▶ **WHAT YOU NEED TO DO**: Every line below that holds the word "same" counts once; please tally them and give only the total.

▶ **COLLECTED DATA**:
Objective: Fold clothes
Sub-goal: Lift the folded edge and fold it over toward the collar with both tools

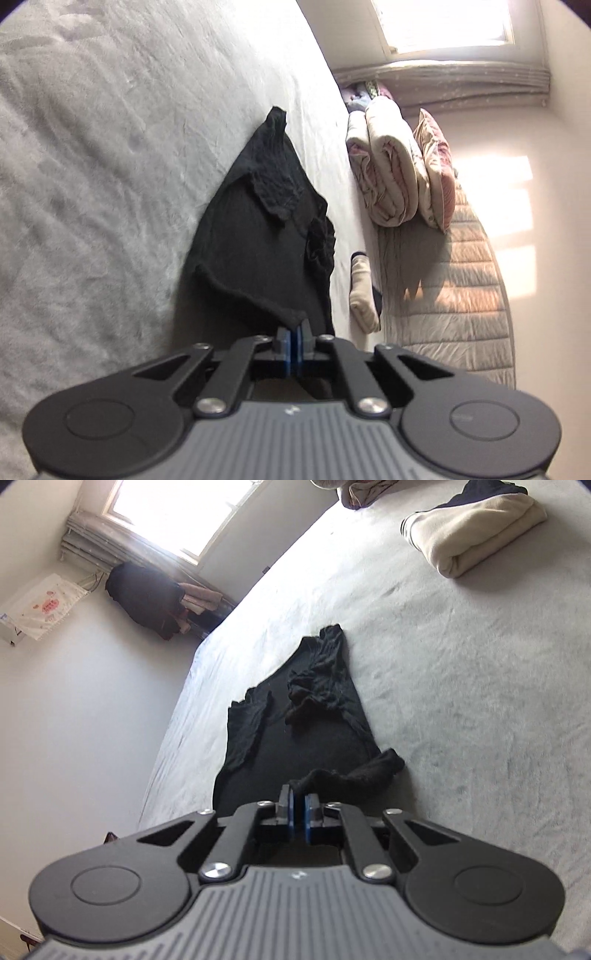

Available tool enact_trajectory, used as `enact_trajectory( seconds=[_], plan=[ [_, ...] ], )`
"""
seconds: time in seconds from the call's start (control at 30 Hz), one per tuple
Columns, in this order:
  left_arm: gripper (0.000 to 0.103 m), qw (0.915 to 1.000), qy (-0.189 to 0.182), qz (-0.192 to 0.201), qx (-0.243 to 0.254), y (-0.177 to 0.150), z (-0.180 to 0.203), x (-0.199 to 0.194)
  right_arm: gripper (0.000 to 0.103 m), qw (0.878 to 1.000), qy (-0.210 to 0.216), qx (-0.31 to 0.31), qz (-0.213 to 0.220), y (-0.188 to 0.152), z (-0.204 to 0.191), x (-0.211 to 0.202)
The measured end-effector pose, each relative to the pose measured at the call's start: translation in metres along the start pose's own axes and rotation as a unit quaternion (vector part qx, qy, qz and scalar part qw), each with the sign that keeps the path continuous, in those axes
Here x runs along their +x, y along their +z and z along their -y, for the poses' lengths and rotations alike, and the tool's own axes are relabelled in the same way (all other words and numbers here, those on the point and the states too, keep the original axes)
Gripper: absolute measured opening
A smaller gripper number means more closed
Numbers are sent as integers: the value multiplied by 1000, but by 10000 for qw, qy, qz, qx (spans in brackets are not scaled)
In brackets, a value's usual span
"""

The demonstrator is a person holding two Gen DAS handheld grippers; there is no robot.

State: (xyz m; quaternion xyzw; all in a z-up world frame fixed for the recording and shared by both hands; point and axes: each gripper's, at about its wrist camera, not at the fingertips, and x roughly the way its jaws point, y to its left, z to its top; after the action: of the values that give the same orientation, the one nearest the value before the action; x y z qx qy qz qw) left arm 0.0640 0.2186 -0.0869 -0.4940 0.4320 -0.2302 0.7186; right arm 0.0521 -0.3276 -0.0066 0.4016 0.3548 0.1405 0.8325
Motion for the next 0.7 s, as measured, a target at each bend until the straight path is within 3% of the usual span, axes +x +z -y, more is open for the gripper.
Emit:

▶ **TASK SOLUTION**: 2